SPDR S&P Homebuilders (NYSEArca: XHB) has rallied an astounding 50% YTD versus the S&P 500 Index’s return of 16.01%. In the trailing one year period, XHB has vaulted a jaw-dropping 90.84% versus the S&P 500’s return of 28.23% during the same time period.
Based on recent options flows, apparently at least one investor seems concerned that the sector’s run may not last forever. We have seen a recent trend of put buying in XHB, and this could be outright speculation on a reversal in the sector’s strength if not a hedger attempting to lock in gains on a long position in the underlying ETF.
Rising home prices, increasing housing starts, a general loosening of lending standards and greater turnaround time in the cycles of mortgage loan closings, coupled with a more benign economic atmosphere in terms of where the equity markets are today and the nation’s job situation as compared to one year ago today, have wholly contributed to the huge run in Homebuilder stocks and related names.

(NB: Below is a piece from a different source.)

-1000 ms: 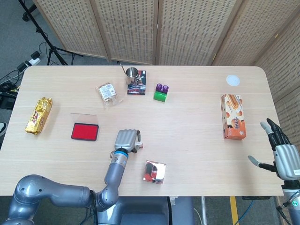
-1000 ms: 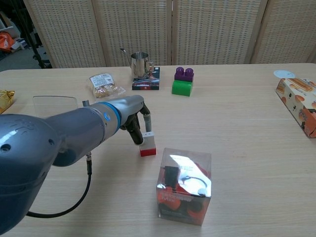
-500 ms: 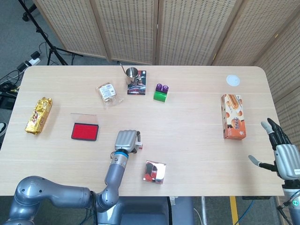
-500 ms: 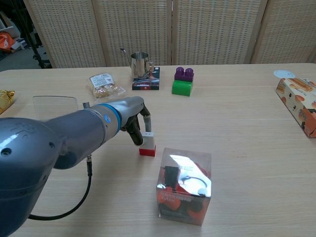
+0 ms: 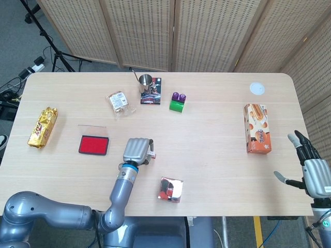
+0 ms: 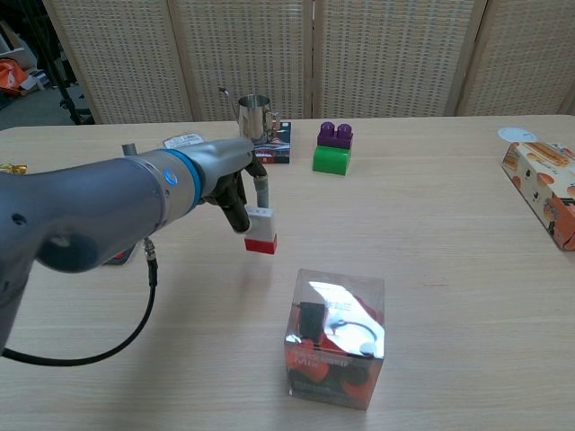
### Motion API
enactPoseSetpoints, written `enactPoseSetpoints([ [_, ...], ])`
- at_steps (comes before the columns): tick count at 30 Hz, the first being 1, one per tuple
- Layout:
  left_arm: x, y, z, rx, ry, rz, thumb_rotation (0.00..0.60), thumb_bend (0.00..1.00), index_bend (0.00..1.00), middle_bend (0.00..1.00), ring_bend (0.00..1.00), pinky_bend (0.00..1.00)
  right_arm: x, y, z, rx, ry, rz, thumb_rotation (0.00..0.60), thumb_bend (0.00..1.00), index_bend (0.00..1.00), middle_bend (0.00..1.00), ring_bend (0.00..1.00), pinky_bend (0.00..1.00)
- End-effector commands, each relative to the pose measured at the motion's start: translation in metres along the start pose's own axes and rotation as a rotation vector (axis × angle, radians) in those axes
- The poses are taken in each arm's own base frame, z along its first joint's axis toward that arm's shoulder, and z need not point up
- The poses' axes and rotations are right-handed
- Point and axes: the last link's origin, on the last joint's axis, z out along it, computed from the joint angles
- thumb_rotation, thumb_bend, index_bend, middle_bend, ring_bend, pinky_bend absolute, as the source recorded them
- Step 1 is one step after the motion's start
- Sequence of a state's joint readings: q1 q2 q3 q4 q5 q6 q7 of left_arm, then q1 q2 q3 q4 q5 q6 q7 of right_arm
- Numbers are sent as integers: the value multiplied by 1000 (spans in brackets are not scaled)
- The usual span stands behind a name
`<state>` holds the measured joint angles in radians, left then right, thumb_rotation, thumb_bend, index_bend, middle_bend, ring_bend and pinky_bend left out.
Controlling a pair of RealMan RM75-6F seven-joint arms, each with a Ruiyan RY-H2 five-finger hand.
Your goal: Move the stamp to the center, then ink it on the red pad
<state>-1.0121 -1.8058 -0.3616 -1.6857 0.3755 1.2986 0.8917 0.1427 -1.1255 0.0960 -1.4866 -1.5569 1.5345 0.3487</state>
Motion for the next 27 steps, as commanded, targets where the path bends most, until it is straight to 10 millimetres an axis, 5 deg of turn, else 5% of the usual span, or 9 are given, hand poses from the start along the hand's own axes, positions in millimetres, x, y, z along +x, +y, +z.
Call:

While XHB may be the largest ETF in the Homebuilders space in terms of assets under management (currently $2.03 billion), it is important to note that for pure homebuilders exposure, iShares DJ U.S. Home Construction (NYSEArca: ITB), is the more appropriate choice.
ITB’s top holdings are pure homebuilders, currently LEN, DHI, PHM, TOL, and NVR. XHB, and a related ETF, PowerShares Dynamic Building & Construction (NYSEArca: PKB), contains not only Homebuilder stocks but also companies that stand to benefit from the construction and sale of new homes.